Work required - Your answer must be the full listing below, repeated exactly, with no pictures in it.
------------------------------
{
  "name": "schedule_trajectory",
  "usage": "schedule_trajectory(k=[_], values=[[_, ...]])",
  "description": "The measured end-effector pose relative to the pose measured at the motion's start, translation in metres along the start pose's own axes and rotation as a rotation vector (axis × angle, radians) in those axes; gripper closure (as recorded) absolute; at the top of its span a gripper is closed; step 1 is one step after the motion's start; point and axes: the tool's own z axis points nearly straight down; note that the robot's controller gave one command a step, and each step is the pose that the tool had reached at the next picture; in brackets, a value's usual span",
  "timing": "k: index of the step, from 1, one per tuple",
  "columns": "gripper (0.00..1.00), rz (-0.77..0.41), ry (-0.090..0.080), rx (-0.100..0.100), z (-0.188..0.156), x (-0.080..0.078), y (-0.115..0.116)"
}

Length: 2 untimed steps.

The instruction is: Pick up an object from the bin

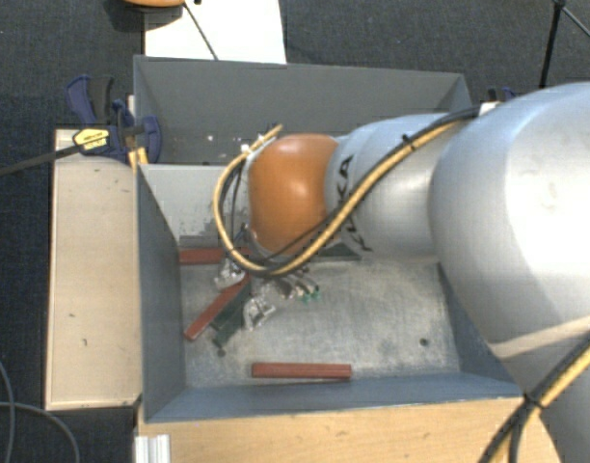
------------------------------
Final answer -
{
  "name": "schedule_trajectory",
  "usage": "schedule_trajectory(k=[_], values=[[_, ...]])",
  "description": "The measured end-effector pose relative to the pose measured at the motion's start, translation in metres along the start pose's own axes and rotation as a rotation vector (axis × angle, radians) in those axes; gripper closure (as recorded) absolute; at the top of its span a gripper is closed; step 1 is one step after the motion's start; point and axes: the tool's own z axis points nearly straight down; note that the robot's controller gave one command a step, and each step is the pose that the tool had reached at the next picture; in brackets, a value's usual span",
  "timing": "k: index of the step, from 1, one per tuple",
  "columns": "gripper (0.00..1.00), rz (-0.77..0.41), ry (-0.090..0.080), rx (-0.100..0.100), z (-0.188..0.156), x (-0.080..0.078), y (-0.115..0.116)"
}

Length: 2 untimed steps.

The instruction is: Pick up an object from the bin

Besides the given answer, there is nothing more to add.